» Input data:
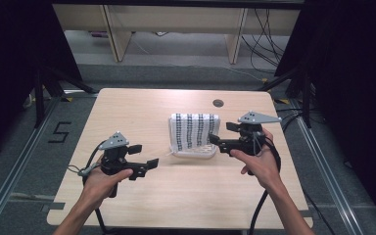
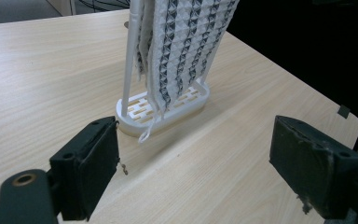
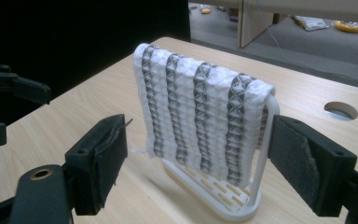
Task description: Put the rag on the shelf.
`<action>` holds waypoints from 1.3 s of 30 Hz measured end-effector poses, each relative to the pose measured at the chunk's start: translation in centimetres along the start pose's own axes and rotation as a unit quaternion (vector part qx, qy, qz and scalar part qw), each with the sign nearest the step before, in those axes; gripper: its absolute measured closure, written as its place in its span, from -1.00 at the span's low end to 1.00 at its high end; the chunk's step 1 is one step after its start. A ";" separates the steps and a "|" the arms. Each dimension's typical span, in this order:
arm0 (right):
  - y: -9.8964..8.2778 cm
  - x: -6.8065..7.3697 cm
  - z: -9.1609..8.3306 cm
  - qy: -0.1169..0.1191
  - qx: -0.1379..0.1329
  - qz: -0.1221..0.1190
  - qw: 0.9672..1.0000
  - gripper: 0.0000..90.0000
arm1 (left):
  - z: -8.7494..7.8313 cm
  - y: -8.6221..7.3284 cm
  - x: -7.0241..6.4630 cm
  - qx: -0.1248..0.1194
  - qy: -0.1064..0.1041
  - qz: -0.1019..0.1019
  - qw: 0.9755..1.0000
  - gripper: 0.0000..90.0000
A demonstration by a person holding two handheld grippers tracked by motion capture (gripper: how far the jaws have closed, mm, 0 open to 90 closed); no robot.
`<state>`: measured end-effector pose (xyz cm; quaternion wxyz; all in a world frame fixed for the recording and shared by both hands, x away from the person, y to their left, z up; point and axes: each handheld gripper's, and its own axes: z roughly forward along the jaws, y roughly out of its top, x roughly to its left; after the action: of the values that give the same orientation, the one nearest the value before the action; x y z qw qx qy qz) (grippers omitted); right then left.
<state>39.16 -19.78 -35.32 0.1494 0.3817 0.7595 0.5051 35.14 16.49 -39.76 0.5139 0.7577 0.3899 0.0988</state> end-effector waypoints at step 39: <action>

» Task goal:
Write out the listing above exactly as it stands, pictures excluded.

» Problem solution:
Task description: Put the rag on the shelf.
`<action>` holds waypoints from 1.3 s of 30 Hz measured end-effector poses, each relative to the pose measured at the chunk's start: translation in centimetres along the start pose's own axes and rotation as a unit quaternion (vector part qx, qy, qz and scalar part qw), each with the sign nearest the step before, in those axes; gripper: its absolute measured closure, written as its place in its span, from -1.00 at the span's low end to 1.00 at its high end; the chunk's step 1 is one step after its start. A ";" separates the steps and a "|" the arms. Each dimension's typical span, in this order:
arm0 (right):
  - y: -9.8964..8.2778 cm
  - x: -6.8065..7.3697 cm
  - z: -9.1609..8.3306 cm
  - qy: -0.1169..0.1191
  - qx: -0.1379..0.1329
  - qz: -0.1221..0.1190
  - qw: 0.9672..1.0000
  - gripper: 0.0000..90.0000
arm1 (left):
  - z: -8.7494..7.8313 cm
  - y: -8.6221..7.3284 cm
  - x: -7.0241..6.4630 cm
  - qx: -0.1248..0.1194
  - qy: -0.1064..0.1041
  - qz: -0.1019..0.1019
  - qw: 0.9755..1.0000
  - gripper: 0.0000..90.0000
A demonstration by a person holding two handheld grippers tracked by motion capture (gripper: how far the jaws have closed, mm, 0 open to 90 closed); no robot.
`<state>`: measured end-effector pose (xyz cm; quaternion wxyz; all in a world frame fixed for the recording and shared by both hands, x away from the person, y to their left, z up; point and axes: each handheld gripper's, and its own axes: z roughly forward along the jaws, y roughly out of its top, x roughly to its left; after the action: of the values that give the same orientation, the one nearest the value before the action; x y z qw qx qy qz) (grippers omitted); right then left.
<state>39.16 -19.78 -35.32 0.1494 0.3817 0.7595 0.5051 35.14 16.49 -39.76 0.5139 0.7577 0.3899 0.0988</state> end-effector waypoints at step 39: <action>

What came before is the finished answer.